Le héros du roman est autant la communauté que les personnages
eux-mêmes.
Est ce une description sociale des années 75 ou actuelle ?
Ce qui est décrit est beaucoup plus violent que les situations des années
70. Car contrairement à ces années, ce qui attend les personnages
dans le roman c'est la perte de toute protection sociale.

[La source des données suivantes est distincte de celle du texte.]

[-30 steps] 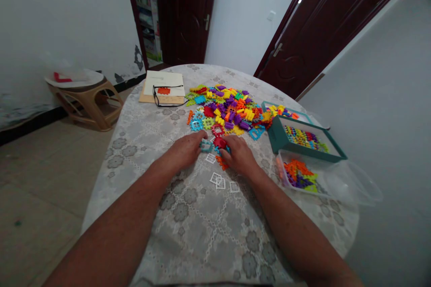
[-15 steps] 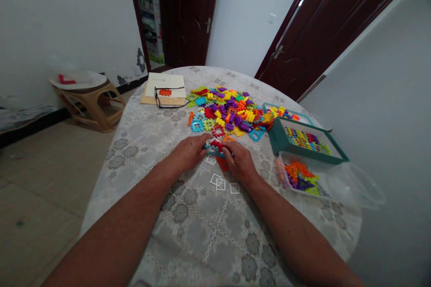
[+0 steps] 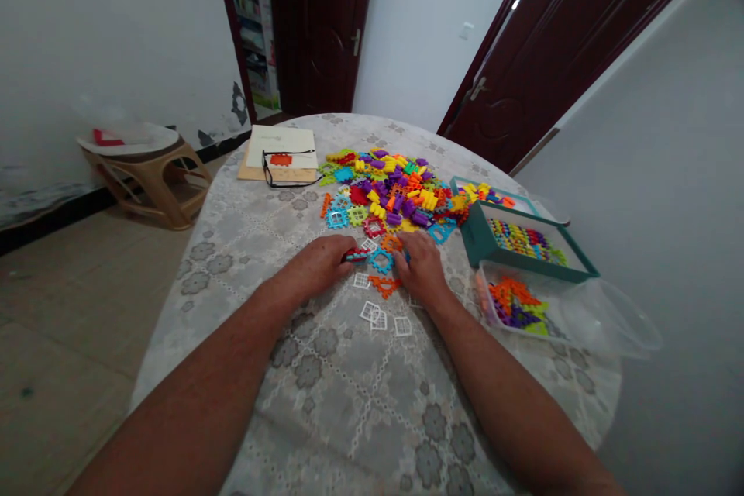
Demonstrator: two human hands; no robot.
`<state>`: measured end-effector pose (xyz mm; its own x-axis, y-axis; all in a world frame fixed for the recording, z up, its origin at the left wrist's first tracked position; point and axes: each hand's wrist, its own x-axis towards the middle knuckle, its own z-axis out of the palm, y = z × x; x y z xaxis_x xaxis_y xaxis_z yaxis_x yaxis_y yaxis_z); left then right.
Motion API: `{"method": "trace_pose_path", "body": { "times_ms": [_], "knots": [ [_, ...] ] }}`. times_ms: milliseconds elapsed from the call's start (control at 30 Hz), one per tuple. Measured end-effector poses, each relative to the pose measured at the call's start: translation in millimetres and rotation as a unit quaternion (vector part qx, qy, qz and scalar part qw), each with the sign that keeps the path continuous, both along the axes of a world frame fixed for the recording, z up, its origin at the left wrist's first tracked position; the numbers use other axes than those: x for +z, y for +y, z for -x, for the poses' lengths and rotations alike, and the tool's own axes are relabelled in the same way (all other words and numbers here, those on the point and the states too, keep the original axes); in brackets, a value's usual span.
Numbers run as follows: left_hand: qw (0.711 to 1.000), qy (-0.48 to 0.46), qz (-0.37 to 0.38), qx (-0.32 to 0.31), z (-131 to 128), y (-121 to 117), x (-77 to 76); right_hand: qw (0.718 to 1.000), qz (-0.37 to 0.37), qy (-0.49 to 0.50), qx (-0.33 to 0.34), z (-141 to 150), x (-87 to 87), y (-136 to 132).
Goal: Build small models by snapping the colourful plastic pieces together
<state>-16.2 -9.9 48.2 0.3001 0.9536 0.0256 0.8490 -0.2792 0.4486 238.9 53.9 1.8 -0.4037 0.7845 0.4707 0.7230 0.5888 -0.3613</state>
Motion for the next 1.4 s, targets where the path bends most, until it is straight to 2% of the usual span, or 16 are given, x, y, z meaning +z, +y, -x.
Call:
{"method": "trace_pose_path", "body": {
  "times_ms": [133, 267, 433, 667, 900, 1033, 1200, 1400],
  "knots": [
    [1.000, -0.002, -0.007, 0.005, 0.4, -0.1, 0.5, 0.999, 0.024, -0.042, -0.008, -2.2, -3.7, 5.9],
    [1.000, -0.003, 0.000, 0.023, 2.8, 0.7, 0.4, 0.998, 0.032, -0.054, -0.012, -2.7, -4.9, 8.7],
    [1.000, -0.013, -0.005, 0.015, 4.1, 2.8, -4.0, 0.998, 0.038, -0.049, -0.029, -7.4, -8.0, 13.7],
    [1.000, -0.020, -0.024, 0.001, -0.3, 2.8, -5.8, 0.998, 0.042, 0.055, 0.005, -7.3, -1.4, 11.9],
    [0.998, -0.044, -0.039, 0.005, -0.2, 2.9, -10.3, 0.990, -0.017, 0.141, 0.016, 3.9, 15.6, -11.1],
    [0.998, -0.059, -0.035, 0.010, -1.1, 3.0, -12.8, 0.985, -0.005, 0.152, 0.086, 16.2, 20.3, -23.9],
    [0.997, -0.065, -0.039, 0.027, -1.3, 4.2, -16.6, 0.971, -0.011, 0.160, 0.178, 31.4, 15.3, -29.4],
    [0.995, -0.082, -0.052, 0.025, -3.3, 3.7, -17.4, 0.954, 0.041, 0.196, 0.223, 33.3, 14.4, -29.1]
  ]
}}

L'usine toute entière se bat contre un adversaire invisible, fait
d'échanges financiers. C'est une nébuleuse, pas un
ennemi clair et identifié. Le capitalisme invisible achète le
brevet, qui est la seule chose qui les intéresse, et va jeter l'usine
et les employés.
Très moderne également est la description de la vie sociale et
affective entre parents et enfants, vieux (Lorquin) et jeunes, hommes et femmes,
entre la nécessité matérielle et l'intimité...
Description des relations hommes femmes
Le débat a porté sur la description des relations hommes femmes,
- Très violente, et qui a semblé racoleuse à certaines
(«petites histoires de cul par ci par là pour faire vendre»)
- Ressentie comme une force de vie (surtout par les hommes) : «la
violence dans les relations hommes femmes répond à la violence
endurée
au jour le jour par le combat quotidien».
Style
La première scène du sauvetage des machines est jugée
très forte.
Mordillat a su faire vivre une communauté de gens, avec leurs multiples
relations, et avec un rythme qui pourrait faire penser à celui d'un
roman policier, le lecteur étant toujours en attente de la suite.
Le style
décliné au présent est un choix : écriture
de l'action et description d'un combat au jour le jour. C'est
moins une histoire qu'une représentation de personnes qui veulent à tout
prix exister : en particulier les relations sexuelles sont une force de vie,
pour lutter contre un monde qui les engloutit.
Le sens du livre est donné par le titre : ceux qui vivent ce sont ceux
qui luttent, même si ce combat est pipé, et perdu d'avance.